• _Task statement_:
Repeat each entry word for word.

(Supplied records)

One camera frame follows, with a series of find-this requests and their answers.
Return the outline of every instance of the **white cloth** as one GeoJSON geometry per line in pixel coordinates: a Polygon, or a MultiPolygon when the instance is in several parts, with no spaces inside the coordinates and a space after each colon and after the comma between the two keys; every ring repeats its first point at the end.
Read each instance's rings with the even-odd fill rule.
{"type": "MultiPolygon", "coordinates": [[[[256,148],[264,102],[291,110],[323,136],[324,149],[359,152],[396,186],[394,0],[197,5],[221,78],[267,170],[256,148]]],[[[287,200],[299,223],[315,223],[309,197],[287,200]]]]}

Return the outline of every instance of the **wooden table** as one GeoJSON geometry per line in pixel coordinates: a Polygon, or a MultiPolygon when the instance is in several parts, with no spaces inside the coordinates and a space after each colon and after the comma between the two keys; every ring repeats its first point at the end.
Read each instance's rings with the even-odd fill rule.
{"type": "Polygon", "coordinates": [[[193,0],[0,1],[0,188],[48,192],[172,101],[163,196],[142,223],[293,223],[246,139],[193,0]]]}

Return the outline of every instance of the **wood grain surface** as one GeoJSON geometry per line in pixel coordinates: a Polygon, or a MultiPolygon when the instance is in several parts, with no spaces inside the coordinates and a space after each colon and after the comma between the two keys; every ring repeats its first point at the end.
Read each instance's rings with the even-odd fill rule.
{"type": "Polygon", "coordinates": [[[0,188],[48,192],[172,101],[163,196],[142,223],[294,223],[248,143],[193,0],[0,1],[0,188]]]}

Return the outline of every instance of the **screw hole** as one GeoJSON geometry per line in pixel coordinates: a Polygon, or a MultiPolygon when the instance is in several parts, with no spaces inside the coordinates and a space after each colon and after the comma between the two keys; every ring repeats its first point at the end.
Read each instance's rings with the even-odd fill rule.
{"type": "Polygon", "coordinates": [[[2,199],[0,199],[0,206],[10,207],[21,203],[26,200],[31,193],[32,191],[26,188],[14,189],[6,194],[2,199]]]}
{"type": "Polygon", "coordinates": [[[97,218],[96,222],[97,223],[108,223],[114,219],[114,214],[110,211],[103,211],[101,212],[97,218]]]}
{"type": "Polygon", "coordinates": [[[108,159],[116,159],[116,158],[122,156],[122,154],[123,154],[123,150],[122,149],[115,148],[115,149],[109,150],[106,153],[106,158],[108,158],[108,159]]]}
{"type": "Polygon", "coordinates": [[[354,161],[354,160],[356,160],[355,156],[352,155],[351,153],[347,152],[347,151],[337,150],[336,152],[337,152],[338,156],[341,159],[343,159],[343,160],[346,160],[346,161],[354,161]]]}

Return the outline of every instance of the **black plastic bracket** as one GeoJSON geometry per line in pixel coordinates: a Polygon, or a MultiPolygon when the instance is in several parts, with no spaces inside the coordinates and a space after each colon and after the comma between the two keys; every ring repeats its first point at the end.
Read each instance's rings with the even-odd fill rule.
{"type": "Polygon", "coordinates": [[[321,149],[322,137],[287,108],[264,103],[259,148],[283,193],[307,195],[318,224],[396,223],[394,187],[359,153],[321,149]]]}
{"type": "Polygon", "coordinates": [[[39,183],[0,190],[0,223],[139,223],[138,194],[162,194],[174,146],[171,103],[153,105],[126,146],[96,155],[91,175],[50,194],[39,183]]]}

(End Supplied records)

• _Answer box_:
One camera frame follows, with a series of find-this requests and their answers.
Return the outline of every instance of the **white cloth** as one GeoJSON geometry per line in pixel coordinates: a Polygon, or a MultiPolygon when the instance is in several parts, with no spaces inside the coordinates and a space after each colon and after the comma between the two keys; every ring repeats its first point at the end.
Read each instance's rings with the even-odd fill rule.
{"type": "MultiPolygon", "coordinates": [[[[256,148],[264,102],[291,110],[323,136],[324,149],[359,152],[396,186],[394,0],[197,5],[221,78],[267,170],[256,148]]],[[[287,200],[299,223],[315,223],[309,197],[287,200]]]]}

Return the outline of every instance of the **wooden table** as one GeoJSON geometry per line in pixel coordinates: a Polygon, or a MultiPolygon when the instance is in several parts, with no spaces inside the coordinates and a space after each colon and after the comma between the two keys; every ring repeats its first point at the end.
Read each instance's rings with the even-odd fill rule.
{"type": "Polygon", "coordinates": [[[193,0],[0,1],[0,188],[48,192],[172,101],[163,196],[142,223],[293,223],[246,139],[193,0]]]}

Return the outline of every instance of the **wood grain surface** as one GeoJSON geometry per line in pixel coordinates: a Polygon, or a MultiPolygon when the instance is in several parts, with no spaces inside the coordinates and a space after each colon and after the comma between the two keys; every ring repeats its first point at the end.
Read each instance's rings with the even-odd fill rule.
{"type": "Polygon", "coordinates": [[[0,188],[48,192],[172,101],[163,196],[142,223],[294,223],[248,143],[193,0],[0,1],[0,188]]]}

Return the outline of every instance of the **screw hole** as one GeoJSON geometry per line in pixel coordinates: a Polygon, or a MultiPolygon when the instance is in several parts, with no spaces inside the coordinates and a space after each colon and after the comma between the two keys; every ring repeats its first point at the end.
Read each instance's rings with the even-odd fill rule.
{"type": "Polygon", "coordinates": [[[2,199],[0,199],[0,206],[10,207],[21,203],[26,200],[31,193],[32,191],[26,188],[14,189],[6,194],[2,199]]]}
{"type": "Polygon", "coordinates": [[[97,218],[96,222],[97,223],[108,223],[114,219],[114,214],[110,211],[103,211],[101,212],[97,218]]]}
{"type": "Polygon", "coordinates": [[[108,159],[116,159],[116,158],[122,156],[122,154],[123,154],[123,150],[122,149],[115,148],[115,149],[109,150],[106,153],[106,158],[108,158],[108,159]]]}
{"type": "Polygon", "coordinates": [[[354,161],[354,160],[356,160],[355,156],[352,155],[351,153],[347,152],[347,151],[337,150],[336,152],[337,152],[338,156],[341,159],[343,159],[343,160],[346,160],[346,161],[354,161]]]}

Return the outline of every instance of the **black plastic bracket** as one GeoJSON geometry per line in pixel coordinates: a Polygon, or a MultiPolygon when the instance is in several parts, with no spaces inside the coordinates and a space after each colon and after the comma between the two keys; every ring repeats its first point at the end.
Read each instance's rings with the even-odd fill rule.
{"type": "Polygon", "coordinates": [[[321,149],[322,137],[287,108],[264,103],[259,148],[283,193],[307,195],[318,224],[396,223],[394,187],[359,153],[321,149]]]}
{"type": "Polygon", "coordinates": [[[39,183],[0,190],[0,223],[139,223],[138,194],[162,194],[174,146],[171,103],[153,105],[126,146],[96,155],[91,175],[50,194],[39,183]]]}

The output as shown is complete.